BOMPORTO, BASTIGLIA, RAVARINO, NONANTOLA – Si conclude con risultati molto positivi l’attività di educazione stradale promossa dalla Polizia Locale dell’Unione del Sorbara nelle scuole del territorio durante l’anno scolastico 2025/2026. L’impegno degli operatori ha consentito di raggiungere centinaia di bambini e ragazzi, dalle scuole dell’infanzia fino alla scuola secondaria di primo grado, attraverso percorsi formativi differenziati e calibrati sulle diverse fasce d’età, con l’obiettivo di promuovere comportamenti sicuri e responsabili sulla strada e diffondere i valori della legalità e della cittadinanza attiva. Per gli studenti delle scuole secondarie di primo grado è stato realizzato il progetto “#Stradafacendo”, dedicato all’educazione stradale e alla legalità. Hanno aderito tutte le nove classi della scuola media “Tina Anselmi” di Ravarino e quattordici classi della scuola media “Dante Alighieri” di Nonantola, coinvolgendo le classi prime e terze. Grande partecipazione anche per il progetto “Piccoli Amici della Strada”, rivolto ai bambini delle scuole dell’infanzia. A Nonantola hanno preso parte tutte e tre le scuole statali dell’infanzia – Don Ansaloni, Don Beccari e Don Milani – per un totale di cinque sezioni coinvolte. Attraverso attività ludiche e laboratoriali, i più piccoli hanno imparato a riconoscere i principali segnali stradali, il significato dei colori del semaforo e il ruolo della Polizia Locale nella comunità.

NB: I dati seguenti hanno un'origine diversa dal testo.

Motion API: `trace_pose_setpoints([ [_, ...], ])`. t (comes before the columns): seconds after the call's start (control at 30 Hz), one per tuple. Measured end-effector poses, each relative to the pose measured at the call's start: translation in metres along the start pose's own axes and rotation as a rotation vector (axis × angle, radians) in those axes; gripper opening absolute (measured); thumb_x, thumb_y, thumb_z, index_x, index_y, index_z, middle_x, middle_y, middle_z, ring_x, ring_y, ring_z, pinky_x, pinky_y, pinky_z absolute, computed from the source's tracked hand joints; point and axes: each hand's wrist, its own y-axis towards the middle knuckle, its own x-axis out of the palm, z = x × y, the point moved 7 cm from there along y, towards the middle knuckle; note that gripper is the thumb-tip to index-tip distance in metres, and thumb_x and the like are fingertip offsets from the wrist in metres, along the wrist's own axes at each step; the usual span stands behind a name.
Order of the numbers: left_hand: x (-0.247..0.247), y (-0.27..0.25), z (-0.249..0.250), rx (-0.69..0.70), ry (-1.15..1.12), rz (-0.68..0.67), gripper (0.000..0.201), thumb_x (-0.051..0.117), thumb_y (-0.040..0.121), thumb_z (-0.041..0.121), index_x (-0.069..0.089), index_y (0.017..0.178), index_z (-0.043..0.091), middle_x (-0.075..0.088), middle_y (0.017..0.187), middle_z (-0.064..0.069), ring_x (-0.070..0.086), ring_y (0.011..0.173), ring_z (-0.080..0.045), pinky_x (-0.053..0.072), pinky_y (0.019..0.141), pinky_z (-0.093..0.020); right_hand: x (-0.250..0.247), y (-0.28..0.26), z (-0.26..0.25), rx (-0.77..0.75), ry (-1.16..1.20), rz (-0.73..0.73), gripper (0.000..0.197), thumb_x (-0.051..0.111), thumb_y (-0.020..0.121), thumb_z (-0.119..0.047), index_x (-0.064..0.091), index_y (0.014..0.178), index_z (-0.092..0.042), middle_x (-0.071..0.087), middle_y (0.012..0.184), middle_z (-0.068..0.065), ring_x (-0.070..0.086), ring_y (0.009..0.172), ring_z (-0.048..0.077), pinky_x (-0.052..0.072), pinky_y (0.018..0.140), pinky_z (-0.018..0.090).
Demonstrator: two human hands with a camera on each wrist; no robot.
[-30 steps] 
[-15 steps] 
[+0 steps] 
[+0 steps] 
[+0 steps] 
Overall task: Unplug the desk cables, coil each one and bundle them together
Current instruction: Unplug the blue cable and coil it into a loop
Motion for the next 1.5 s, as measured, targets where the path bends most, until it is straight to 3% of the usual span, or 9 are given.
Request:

Particolarmente significativo il progetto “La Buona Strada”, destinato alle scuole primarie. A Nonantola hanno partecipato tutte le 31 classi dei plessi “Cervi” e “Nascimbeni”. Le classi seconde e terze hanno svolto prove pratiche di comportamento pedonale in ambiente stradale, mentre le sette classi quinte hanno concluso il percorso formativo con una prova in bicicletta su strada, mettendo in pratica le competenze acquisite durante l’anno. L’attività educativa ha interessato inoltre le scuole primarie di Bomporto, Ravarino, Bastiglia, Sorbara e Solara, con lezioni dedicate alle regole fondamentali della circolazione, alla segnaletica stradale, alla sicurezza dei pedoni e all’uso corretto della bicicletta. Complessivamente sono state svolte oltre 71 ore di attività didattica, molte delle quali accompagnate da esercitazioni pratiche e uscite sul territorio. Le lezioni sono state condotte dagli operatori della Polizia Locale dell’Unione del Sorbara, che hanno saputo trasformare l’educazione stradale in un’esperienza concreta e coinvolgente, favorendo la partecipazione attiva degli studenti. Fondamentale è stata anche la collaborazione con insegnanti, dirigenti scolastici, volontari e famiglie, che hanno contribuito alla buona riuscita delle iniziative.
 
«L’educazione stradale non significa soltanto insegnare un insieme di regole, ma contribuire a formare cittadini consapevoli, responsabili e rispettosi degli altri. Ogni attraversamento eseguito correttamente, ogni casco indossato, ogni comportamento prudente appreso oggi può fare la differenza domani».– sottolinea il comandante della Polizia Locale dell’Unione del Sorbara Filippo Bonvicini.
 
«Quando investiamo nell’educazione stradale non stiamo semplicemente organizzando delle lezioni: stiamo costruendo una comunità più sicura, più consapevole e più responsabile. » – commenta l’assessora alla Polizia Locale dell’Unione Comuni del Sorbara Tiziana Baccolini «Le attività svolte nelle scuole dalla nostra Polizia Locale, non sono lezioni ma piuttosto la semina di cultura civica, capace di trasmettere alle nuove generazioni il vero senso delle regole:  non un limite alla libertà, ma una forma concreta di rispetto verso la vita, propria ed altrui. È anche attraverso progetti come questi che le istituzioni dimostrano la loro vicinanza ai cittadini e la propria idea di futuro».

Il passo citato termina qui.